I like this solution a lot, as it is more flexible and efficient than the previously proposed ones.

By the way, I think there is a small typo in your mitigation paragraph, totalAssets() + 10**offset and totalSupply()+1 should be replaced by totalAssets() + 1 and totalSupply()+ 10**offset. This confused me at first.

I can see just one undesirable corner cases when the asset has 0 decimal (or very few decimals) and each wei of asset has already substantial value, but this is almost never the case, except for the Cryptopunks contract as far as I know.

Also, maybe you should add some reasonable maximum value for the decimal offset to avoid overflows?

This is just a variation of the same exploit that can occur when creating a new liquidity pool in uniswap v2. The dapphub audit details this issue, so this is already a known design issue. The solution is to permanently lock the initial deposit in perpetuity.

Don’t think this is necessary, the issue with Uniswap that requires burning some initial shares is that the pool is devoid of context, and the first deposit sets the initial exchange rate for pair.

Vaults don’t have those issues (the exchange rate is based on internal accounting, not a relationship that needs to be established), and we can use context to establish a better solution.

The root cause of the issue is the ability to manipulate the internal accounting more easily with a relatively low share of a token’s total supply. Ultimately, this is very use case-specific since the means of updating the exchange rate is the real cause of large swings in it’s value, but we can add an additional protection by ensuring the first deposit is at least X tokens (some value small enough not to be a bother to most users, but large enough to limit the effectiveness of exchange rate manipulation when the Vault first starts processing deposits).

This solution would mean that X could never be fully withdrawn (without some sort of alternative mode like a Shutdown where all shares are pushed to redemption), but for most use cases that’s a decent trade-off since Vaults are intended to be long-lasting and inevitably some amount of shares ends up “lost” by it’s owners anyways.


Lastly, will mention the paragraph at the bottom of EIP4626’s Security section:

Although the convertTo functions should eliminate the need for any use of an EIP-4626 Vault’s decimals variable, it is still strongly recommended to mirror the underlying token’s decimals if at all possible, to eliminate possible sources of confusion and simplify integration across front-ends and for other off-chain users.

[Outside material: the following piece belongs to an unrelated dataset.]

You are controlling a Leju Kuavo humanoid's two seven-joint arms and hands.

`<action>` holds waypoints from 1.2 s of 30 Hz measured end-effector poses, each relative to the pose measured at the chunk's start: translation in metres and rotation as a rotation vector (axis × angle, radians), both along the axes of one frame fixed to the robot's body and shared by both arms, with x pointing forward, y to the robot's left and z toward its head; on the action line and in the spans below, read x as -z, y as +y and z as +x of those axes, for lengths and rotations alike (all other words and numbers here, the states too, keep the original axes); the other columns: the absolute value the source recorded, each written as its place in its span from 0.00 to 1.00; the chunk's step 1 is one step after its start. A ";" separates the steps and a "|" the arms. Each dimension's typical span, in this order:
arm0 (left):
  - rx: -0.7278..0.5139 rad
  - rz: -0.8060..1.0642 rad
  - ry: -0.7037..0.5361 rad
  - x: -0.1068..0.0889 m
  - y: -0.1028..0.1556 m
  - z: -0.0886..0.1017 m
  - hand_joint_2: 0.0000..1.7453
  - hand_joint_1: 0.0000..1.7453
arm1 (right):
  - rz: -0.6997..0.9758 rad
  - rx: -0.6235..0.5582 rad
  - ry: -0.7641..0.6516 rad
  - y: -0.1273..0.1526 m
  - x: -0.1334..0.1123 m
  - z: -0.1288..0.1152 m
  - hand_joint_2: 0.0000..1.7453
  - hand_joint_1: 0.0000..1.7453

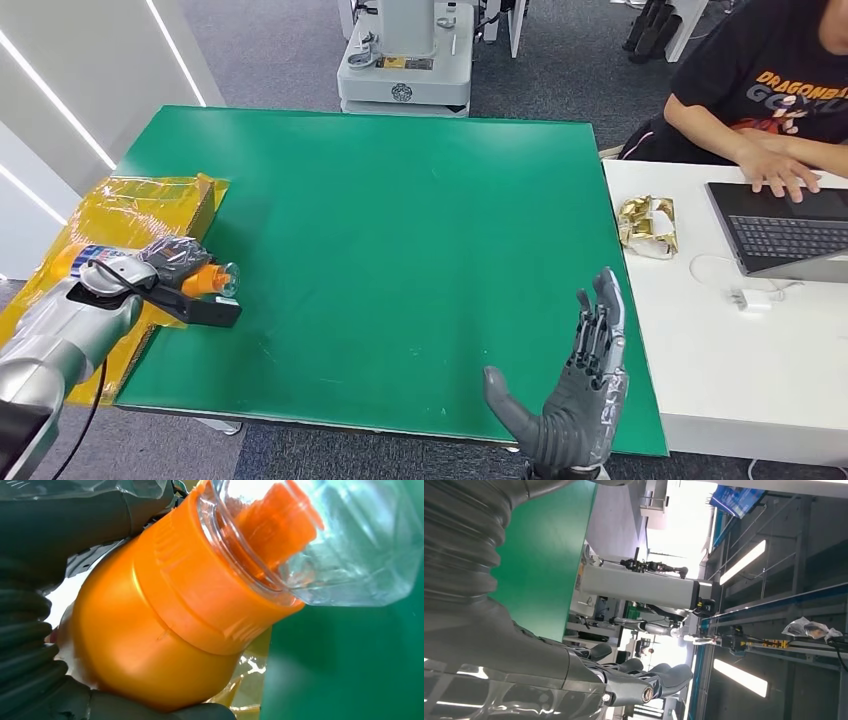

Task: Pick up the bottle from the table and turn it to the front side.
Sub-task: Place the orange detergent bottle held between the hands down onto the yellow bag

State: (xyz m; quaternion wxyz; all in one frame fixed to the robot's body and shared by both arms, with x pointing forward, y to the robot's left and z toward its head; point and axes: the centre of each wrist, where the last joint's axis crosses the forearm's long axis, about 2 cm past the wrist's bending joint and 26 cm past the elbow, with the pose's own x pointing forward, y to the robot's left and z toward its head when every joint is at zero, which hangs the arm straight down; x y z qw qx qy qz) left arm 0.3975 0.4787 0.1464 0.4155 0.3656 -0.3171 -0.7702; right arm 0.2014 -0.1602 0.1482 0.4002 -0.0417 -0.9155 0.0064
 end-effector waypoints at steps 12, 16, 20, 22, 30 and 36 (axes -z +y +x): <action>-0.043 -0.041 0.046 0.009 0.012 -0.011 1.00 1.00 | 0.010 0.000 0.005 0.001 0.001 0.001 1.00 0.00; -0.043 -0.056 0.084 0.008 0.019 -0.014 1.00 1.00 | 0.015 0.009 0.009 0.001 0.001 0.001 1.00 0.00; -0.045 -0.075 0.103 0.009 0.027 -0.020 1.00 1.00 | 0.024 0.011 0.015 0.001 0.002 0.001 1.00 0.00; -0.040 -0.079 0.102 0.011 0.027 -0.022 1.00 0.81 | 0.026 0.010 0.016 0.001 0.002 0.001 1.00 0.00; -0.030 -0.076 0.087 0.013 0.023 -0.023 1.00 0.00 | 0.029 0.009 0.019 0.001 0.002 0.002 1.00 0.00; -0.023 -0.074 0.080 0.014 0.022 -0.023 1.00 0.00 | 0.030 0.010 0.019 0.001 0.002 0.002 1.00 0.00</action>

Which would discourage the OP’s solution for this scenario as it changes the decimal amounts between the Vault and it’s underlying asset.

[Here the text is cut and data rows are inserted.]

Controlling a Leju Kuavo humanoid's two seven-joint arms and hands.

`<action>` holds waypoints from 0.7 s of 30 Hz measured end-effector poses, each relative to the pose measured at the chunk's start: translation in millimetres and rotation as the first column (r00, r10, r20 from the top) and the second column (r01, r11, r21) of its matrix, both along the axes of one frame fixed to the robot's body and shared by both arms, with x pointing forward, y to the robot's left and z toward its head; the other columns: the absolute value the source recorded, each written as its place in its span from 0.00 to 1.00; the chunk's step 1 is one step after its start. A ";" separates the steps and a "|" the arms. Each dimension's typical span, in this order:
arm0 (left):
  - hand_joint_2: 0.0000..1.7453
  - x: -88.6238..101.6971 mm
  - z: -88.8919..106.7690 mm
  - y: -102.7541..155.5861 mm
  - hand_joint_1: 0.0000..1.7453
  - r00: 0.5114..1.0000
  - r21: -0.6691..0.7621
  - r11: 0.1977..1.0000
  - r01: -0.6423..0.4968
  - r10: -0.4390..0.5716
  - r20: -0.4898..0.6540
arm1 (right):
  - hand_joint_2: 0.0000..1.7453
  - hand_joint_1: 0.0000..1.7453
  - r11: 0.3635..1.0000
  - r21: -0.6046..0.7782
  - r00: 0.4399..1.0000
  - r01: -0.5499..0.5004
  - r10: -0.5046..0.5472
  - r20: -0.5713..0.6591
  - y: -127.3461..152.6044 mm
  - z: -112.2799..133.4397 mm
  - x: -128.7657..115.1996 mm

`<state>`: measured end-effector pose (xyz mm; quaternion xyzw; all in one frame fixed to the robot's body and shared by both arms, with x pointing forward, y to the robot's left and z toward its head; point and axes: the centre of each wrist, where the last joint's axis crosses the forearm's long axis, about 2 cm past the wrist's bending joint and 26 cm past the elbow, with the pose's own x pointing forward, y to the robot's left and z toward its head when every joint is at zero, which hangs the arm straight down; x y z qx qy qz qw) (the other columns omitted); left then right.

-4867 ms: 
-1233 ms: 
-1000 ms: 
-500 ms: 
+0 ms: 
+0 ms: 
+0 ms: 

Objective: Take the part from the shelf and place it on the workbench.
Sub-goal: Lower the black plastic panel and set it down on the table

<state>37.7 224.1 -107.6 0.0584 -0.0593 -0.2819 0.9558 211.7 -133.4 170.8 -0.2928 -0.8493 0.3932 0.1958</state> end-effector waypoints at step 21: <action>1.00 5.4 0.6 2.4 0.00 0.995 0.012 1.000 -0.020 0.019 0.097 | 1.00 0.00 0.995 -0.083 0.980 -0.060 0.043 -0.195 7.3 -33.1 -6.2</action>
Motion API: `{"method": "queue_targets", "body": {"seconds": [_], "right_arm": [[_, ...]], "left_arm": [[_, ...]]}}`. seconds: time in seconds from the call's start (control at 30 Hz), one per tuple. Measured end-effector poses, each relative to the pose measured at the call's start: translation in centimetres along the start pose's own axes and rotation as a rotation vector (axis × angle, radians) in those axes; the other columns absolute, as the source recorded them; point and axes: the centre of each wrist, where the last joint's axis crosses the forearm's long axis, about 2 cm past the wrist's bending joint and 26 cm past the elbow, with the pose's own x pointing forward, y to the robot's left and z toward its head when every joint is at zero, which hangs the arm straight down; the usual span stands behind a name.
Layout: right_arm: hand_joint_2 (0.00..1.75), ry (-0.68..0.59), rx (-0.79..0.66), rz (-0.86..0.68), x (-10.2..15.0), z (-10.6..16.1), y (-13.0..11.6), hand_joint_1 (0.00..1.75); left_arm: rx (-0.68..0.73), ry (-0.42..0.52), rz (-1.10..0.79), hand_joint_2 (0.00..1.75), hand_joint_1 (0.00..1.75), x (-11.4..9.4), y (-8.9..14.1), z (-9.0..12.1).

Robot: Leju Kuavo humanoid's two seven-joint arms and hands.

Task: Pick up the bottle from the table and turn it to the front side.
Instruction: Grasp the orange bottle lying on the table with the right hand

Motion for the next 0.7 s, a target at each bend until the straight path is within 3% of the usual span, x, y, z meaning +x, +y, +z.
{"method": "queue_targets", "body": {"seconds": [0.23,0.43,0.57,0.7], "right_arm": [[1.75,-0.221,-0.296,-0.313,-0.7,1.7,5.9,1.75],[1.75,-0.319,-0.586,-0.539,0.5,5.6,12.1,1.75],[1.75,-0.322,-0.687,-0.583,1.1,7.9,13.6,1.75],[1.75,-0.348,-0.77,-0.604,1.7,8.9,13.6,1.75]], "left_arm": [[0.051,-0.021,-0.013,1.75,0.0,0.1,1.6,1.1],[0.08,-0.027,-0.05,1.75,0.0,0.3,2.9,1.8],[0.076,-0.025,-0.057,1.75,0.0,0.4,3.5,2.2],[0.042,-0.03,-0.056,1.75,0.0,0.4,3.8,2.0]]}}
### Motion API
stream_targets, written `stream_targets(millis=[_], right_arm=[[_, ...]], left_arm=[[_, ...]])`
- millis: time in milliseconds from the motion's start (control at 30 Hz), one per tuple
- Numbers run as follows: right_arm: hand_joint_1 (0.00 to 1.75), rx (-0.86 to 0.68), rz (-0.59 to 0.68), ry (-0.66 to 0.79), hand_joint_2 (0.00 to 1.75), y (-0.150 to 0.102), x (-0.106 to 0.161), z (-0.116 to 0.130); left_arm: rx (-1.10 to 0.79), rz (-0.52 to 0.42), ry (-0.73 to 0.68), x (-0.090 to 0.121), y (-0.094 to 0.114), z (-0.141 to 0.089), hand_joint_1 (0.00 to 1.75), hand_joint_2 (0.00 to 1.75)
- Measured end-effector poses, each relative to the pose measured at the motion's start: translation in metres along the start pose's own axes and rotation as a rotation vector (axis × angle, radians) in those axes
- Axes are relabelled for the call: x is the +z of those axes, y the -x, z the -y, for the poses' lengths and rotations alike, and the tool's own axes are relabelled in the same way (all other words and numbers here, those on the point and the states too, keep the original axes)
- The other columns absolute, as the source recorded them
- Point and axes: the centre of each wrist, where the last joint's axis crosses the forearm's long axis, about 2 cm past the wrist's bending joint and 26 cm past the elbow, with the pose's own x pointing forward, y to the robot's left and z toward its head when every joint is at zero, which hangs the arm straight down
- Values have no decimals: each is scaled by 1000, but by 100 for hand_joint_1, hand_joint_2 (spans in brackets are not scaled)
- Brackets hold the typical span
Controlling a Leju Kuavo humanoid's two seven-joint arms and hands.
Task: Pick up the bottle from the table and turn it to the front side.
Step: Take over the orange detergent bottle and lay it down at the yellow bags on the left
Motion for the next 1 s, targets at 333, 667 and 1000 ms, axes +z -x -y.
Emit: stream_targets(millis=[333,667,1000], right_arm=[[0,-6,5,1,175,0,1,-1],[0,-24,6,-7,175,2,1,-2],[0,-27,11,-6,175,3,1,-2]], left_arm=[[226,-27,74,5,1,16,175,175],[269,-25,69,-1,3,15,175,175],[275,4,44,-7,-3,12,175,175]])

At first sight, I liked this idea, but this feels economically a suboptimal solution after deeply reflecting on it. I mean, essentially, it’s requiring burning money and we should think about alternative solutions that do not require it (money should be considered a scarce and valuable source). Also, depending on the implementation you could have the following use case (from this audit report):

For example, if an early user put forth the minimum initial deposit and then the rest of the queue held dust amounts, the same user could withdraw far below the minimum initial deposit amount in the next round and the vault would be back in a vulnerable state. Consider taking steps to ensure the supply of vault shares does not go below the minimum initial deposit amount. One way to do this would be for the Pods Finance team to contribute their own initial deposit to the vault that they can guarantee will not be withdrawn.

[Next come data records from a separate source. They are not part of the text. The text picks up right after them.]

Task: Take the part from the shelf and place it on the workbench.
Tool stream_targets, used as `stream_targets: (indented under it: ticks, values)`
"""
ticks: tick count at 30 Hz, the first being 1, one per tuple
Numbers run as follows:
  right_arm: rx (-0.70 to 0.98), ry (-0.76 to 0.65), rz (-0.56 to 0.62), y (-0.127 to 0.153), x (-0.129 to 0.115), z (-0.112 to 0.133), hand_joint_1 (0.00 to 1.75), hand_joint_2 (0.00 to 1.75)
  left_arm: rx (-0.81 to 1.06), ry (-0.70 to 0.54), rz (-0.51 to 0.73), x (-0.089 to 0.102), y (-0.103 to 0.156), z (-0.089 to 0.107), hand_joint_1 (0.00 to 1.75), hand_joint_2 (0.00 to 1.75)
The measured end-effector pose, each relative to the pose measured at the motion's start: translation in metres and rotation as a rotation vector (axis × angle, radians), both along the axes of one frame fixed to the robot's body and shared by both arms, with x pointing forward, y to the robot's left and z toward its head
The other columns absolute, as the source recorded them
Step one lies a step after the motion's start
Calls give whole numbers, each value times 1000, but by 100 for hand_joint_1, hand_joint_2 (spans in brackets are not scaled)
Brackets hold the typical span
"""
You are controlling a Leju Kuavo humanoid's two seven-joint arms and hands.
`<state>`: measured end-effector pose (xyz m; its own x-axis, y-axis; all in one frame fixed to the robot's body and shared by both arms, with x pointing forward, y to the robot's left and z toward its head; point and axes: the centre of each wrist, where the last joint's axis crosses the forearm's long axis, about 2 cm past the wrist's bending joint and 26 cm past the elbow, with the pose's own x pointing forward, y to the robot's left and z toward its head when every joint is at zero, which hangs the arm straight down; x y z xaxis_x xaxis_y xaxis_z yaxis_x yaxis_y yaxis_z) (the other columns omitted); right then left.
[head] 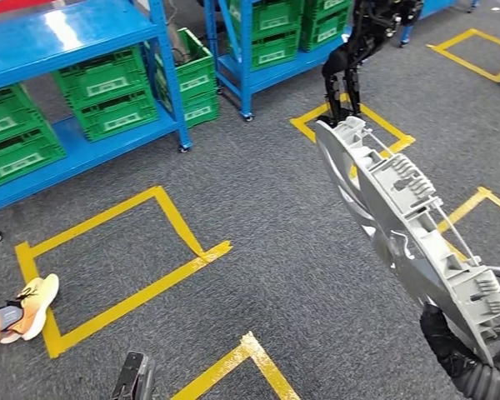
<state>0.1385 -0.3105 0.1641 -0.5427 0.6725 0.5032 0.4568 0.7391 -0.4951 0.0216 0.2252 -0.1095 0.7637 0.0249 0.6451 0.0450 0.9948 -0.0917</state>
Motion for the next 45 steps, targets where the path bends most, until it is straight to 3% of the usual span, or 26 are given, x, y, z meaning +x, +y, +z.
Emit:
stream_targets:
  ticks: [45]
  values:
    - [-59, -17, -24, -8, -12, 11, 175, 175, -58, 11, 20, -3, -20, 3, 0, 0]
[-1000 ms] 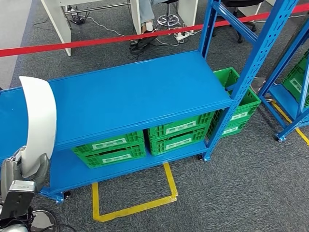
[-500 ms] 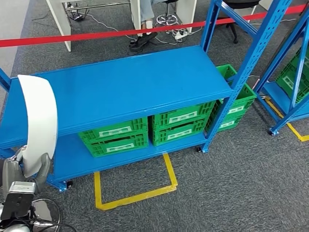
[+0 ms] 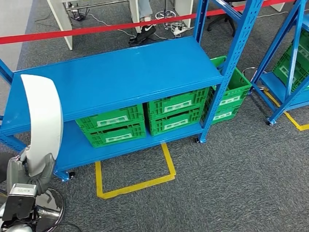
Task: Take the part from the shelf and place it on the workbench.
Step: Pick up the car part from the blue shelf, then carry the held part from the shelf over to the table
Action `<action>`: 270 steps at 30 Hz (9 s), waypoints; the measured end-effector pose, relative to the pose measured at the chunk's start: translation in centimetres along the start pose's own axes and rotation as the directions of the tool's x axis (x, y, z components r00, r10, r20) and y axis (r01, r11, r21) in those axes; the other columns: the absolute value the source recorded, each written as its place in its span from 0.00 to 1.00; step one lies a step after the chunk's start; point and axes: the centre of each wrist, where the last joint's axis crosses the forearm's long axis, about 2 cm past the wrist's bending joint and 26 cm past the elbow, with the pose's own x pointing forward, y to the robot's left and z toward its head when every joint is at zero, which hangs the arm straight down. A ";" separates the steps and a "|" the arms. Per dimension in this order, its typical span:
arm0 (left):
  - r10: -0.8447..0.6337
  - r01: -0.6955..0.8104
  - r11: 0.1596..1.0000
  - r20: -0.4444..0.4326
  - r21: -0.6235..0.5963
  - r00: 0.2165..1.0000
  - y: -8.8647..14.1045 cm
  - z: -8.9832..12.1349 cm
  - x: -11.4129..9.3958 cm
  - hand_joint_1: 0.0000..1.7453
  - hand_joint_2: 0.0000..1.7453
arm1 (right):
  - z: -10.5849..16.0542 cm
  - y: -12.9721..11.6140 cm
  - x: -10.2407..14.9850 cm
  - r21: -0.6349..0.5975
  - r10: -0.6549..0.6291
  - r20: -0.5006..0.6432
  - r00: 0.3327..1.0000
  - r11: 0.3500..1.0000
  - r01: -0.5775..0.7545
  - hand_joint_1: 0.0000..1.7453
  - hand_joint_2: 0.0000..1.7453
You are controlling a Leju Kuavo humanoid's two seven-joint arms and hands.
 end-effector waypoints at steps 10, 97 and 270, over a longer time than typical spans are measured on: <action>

So it requires first money as well as a certain trust into the first depositor. Generally, as you already have pointed out, I see the use-case specifics, but the initial minimum deposit strategy can also be considered as use-case specific. So I feel the OP’s solution is more use-case agnostic, but the minimum initial token deposit strategy is “simpler”, complies with the EIP4626’s Security section, and can be an optimal implementation for certain projects who are willing to commit the funds and which you trust.

In the normal operation this would constitute a minimum balance for the contract. But you could also have a trigger that disallows deposits and unlocks full withdraws so it’s not a problem.